• WHAT TO WORK ON:
Copy word for word the lines from the start of the records through the line that contains "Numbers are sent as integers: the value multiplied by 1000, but", both included.

*** EXTRACTED ENTRIES Section Begins ***

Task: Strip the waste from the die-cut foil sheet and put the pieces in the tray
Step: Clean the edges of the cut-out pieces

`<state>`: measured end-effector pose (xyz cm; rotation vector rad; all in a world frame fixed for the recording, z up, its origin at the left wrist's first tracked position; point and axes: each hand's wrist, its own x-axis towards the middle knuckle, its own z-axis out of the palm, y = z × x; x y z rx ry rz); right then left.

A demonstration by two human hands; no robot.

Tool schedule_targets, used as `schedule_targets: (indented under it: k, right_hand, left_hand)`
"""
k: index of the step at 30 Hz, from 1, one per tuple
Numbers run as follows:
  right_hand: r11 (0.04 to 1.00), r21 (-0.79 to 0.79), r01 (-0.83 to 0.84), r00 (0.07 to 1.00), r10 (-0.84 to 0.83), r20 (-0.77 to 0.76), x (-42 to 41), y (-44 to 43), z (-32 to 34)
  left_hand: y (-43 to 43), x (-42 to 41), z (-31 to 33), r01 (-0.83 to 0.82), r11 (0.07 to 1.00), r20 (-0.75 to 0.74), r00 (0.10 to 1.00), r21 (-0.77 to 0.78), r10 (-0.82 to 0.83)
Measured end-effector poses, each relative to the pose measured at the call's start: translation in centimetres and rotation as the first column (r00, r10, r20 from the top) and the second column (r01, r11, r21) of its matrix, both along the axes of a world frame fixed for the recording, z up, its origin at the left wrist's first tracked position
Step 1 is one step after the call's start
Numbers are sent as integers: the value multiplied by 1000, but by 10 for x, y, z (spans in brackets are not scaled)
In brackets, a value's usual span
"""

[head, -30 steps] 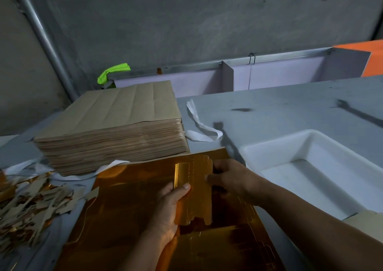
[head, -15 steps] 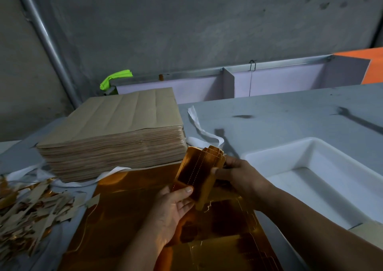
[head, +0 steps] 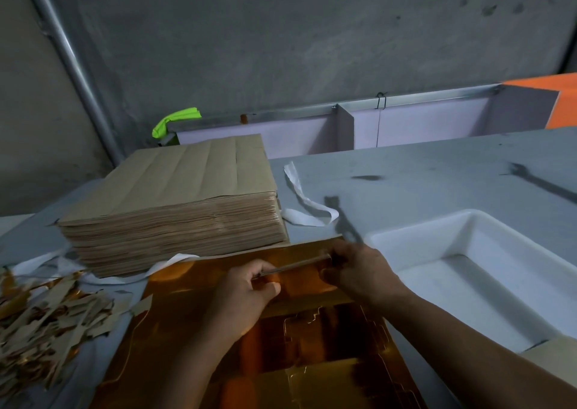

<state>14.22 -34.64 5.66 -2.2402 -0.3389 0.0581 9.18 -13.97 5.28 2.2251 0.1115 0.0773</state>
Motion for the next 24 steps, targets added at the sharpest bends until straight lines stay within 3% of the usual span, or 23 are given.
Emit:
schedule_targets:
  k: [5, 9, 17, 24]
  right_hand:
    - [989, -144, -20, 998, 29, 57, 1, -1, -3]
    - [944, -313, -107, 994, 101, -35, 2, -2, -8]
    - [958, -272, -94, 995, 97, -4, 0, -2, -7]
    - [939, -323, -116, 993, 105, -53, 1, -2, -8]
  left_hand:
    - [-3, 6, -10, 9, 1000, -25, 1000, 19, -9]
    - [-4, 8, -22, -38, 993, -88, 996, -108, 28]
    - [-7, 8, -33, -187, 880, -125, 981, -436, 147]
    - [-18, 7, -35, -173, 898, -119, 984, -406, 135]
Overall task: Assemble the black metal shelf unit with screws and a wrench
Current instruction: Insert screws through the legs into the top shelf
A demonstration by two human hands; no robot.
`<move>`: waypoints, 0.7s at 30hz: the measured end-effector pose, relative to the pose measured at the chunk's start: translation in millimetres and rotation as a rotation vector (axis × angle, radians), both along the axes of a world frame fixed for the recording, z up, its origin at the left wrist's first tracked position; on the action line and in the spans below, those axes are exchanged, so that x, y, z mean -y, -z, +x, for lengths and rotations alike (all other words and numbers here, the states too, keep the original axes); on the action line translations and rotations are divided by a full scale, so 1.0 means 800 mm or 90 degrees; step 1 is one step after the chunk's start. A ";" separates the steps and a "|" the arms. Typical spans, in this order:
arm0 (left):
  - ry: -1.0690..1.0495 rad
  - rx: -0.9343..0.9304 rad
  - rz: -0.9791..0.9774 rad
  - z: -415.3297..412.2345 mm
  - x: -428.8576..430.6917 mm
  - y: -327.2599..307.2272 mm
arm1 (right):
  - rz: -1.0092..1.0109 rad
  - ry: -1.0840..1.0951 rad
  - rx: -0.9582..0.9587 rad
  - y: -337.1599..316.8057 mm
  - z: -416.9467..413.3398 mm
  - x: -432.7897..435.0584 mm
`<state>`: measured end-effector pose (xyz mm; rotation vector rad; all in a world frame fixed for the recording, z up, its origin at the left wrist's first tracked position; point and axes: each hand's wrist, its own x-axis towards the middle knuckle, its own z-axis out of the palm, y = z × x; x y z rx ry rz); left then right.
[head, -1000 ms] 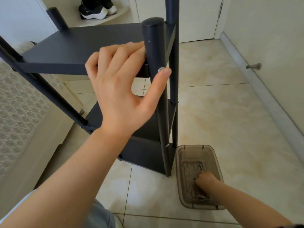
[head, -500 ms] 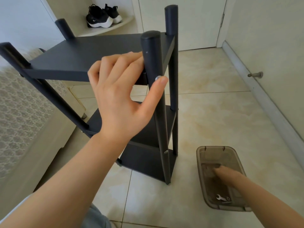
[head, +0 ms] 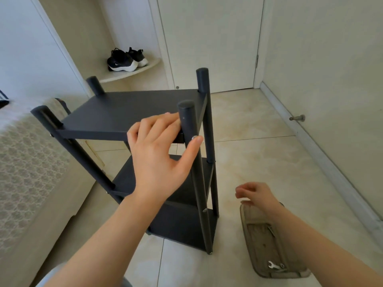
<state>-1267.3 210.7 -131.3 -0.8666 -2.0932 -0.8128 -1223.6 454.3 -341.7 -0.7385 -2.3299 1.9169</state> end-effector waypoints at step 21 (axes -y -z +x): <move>0.007 0.181 -0.114 -0.017 0.005 -0.057 | -0.207 -0.023 -0.027 -0.182 -0.034 0.146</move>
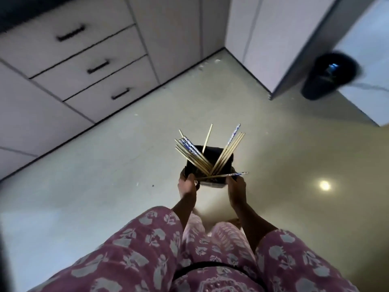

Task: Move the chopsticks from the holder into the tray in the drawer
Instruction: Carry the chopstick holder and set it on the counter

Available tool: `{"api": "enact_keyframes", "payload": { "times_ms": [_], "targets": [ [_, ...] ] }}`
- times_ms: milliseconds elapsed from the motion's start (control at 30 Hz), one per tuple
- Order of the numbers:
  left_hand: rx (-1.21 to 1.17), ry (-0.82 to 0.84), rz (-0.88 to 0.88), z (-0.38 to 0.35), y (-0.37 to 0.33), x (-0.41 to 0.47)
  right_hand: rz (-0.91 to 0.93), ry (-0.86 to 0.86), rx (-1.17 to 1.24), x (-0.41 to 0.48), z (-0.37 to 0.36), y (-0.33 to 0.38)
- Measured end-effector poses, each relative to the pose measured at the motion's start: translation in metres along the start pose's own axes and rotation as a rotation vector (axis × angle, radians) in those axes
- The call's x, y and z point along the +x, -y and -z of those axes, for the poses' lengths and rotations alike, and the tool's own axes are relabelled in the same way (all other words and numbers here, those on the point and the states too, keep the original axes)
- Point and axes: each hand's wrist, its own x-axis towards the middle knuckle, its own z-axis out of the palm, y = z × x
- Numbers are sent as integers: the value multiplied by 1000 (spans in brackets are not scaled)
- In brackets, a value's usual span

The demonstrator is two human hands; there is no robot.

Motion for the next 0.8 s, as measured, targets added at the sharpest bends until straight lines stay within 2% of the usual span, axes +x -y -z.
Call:
{"api": "enact_keyframes", "payload": {
  "times_ms": [100, 333, 567, 800],
  "targets": [
    [-102, -96, -20, 38, -28, 17, 109, 90, -91, -1, -49, 30],
    [-316, -260, -102, 87, -96, 59, 152, 249, -186, 13, -145, 107],
    [-445, -356, -185, 92, -185, 111, 291, 396, -295, 57, -217, 195],
    [-572, -430, -264, 59, -284, 166, 441, 486, -355, 118, -264, 306]
  ]
}}
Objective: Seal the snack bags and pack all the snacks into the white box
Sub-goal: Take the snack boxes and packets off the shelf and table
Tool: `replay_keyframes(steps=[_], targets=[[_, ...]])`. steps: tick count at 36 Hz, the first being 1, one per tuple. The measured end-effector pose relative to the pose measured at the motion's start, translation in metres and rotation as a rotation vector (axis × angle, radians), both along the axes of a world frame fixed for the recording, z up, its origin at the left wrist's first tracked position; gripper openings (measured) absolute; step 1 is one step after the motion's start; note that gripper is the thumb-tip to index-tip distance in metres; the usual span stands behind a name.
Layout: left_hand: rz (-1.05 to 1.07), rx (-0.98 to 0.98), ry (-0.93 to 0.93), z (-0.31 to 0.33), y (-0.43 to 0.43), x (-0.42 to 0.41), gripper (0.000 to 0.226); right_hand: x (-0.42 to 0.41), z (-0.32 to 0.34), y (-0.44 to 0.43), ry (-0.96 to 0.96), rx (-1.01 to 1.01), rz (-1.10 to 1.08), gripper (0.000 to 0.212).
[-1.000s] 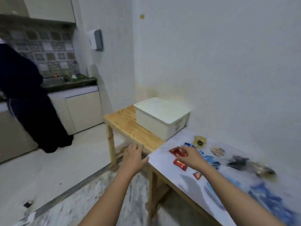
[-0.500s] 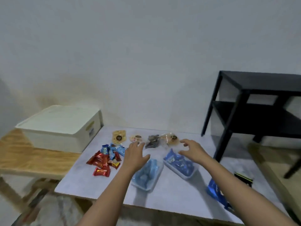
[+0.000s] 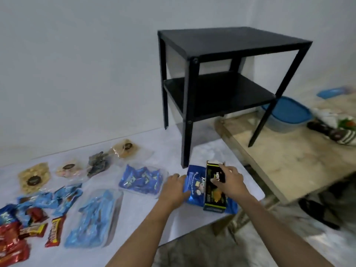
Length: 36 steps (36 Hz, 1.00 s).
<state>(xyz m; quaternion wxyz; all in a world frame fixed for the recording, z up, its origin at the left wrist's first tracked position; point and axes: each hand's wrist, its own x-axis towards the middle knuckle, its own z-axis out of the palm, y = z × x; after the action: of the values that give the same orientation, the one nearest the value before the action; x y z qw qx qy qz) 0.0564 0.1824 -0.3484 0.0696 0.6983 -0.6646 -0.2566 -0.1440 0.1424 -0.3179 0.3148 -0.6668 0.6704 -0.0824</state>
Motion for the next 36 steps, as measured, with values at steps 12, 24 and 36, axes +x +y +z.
replay_keyframes(steps=[12, 24, 36], targets=[[0.34, -0.019, 0.288, -0.057, -0.026, -0.048, 0.071, -0.004, -0.056, -0.031, -0.004, 0.172, 0.095, 0.111], [0.489, 0.074, 0.652, -0.066, -0.017, -0.051, 0.063, -0.028, -0.059, -0.042, 0.051, 0.203, 0.276, 0.117], [0.454, -0.026, 0.727, -0.042, 0.068, -0.045, 0.053, -0.018, -0.022, 0.024, -0.025, 0.176, 0.307, 0.108]])
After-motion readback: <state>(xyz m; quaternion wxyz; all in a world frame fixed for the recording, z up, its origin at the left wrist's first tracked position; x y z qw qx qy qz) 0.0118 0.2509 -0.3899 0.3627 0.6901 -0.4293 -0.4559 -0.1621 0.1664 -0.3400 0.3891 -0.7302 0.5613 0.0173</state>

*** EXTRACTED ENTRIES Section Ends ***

• ANSWER TO THIS EXERCISE:
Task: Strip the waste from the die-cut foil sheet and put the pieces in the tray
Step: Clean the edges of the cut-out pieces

`<state>`: measured end-effector pose (xyz cm; rotation vector rad; all in a world frame fixed for the recording, z up, its origin at the left wrist's first tracked position; point and axes: each hand's wrist, its own x-axis towards the middle knuckle, its own z-axis out of the palm, y = z × x; x y z rx ry rz); right then left.

A demonstration by two human hands; no robot.

Tool schedule_targets, used as `schedule_targets: (indented under it: k, right_hand, left_hand)`
"""
k: index of the step at 30 Hz, from 1, one per tuple
Numbers run as follows:
  right_hand: r11 (0.04 to 1.00), r21 (-0.79 to 0.79), r01 (-0.83 to 0.84), r00 (0.07 to 1.00), r10 (-0.84 to 0.83), r20 (-0.77 to 0.76), x (-42 to 41), y (-44 to 43), z (-32 to 34)
  left_hand: y (-43 to 43), x (-42 to 41), z (-31 to 33), r01 (-0.83 to 0.82), r11 (0.07 to 1.00), r20 (-0.75 to 0.74), r00 (0.10 to 1.00), r21 (-0.77 to 0.78), r10 (-0.82 to 0.83)
Measured end-effector poses, each relative to the pose measured at the call's start: translation in centimetres and rotation as the first column (r00, r10, r20 from the top) and the second column (r01, r11, r21) of its matrix, both along the axes of a world frame fixed for the recording, z up, its origin at the left wrist's first tracked position
Step 1 is one step after the call's start
Numbers are sent as integers: the value multiplied by 1000, but by 10 for x, y, z (spans in brackets are not scaled)

The answer has now been finished.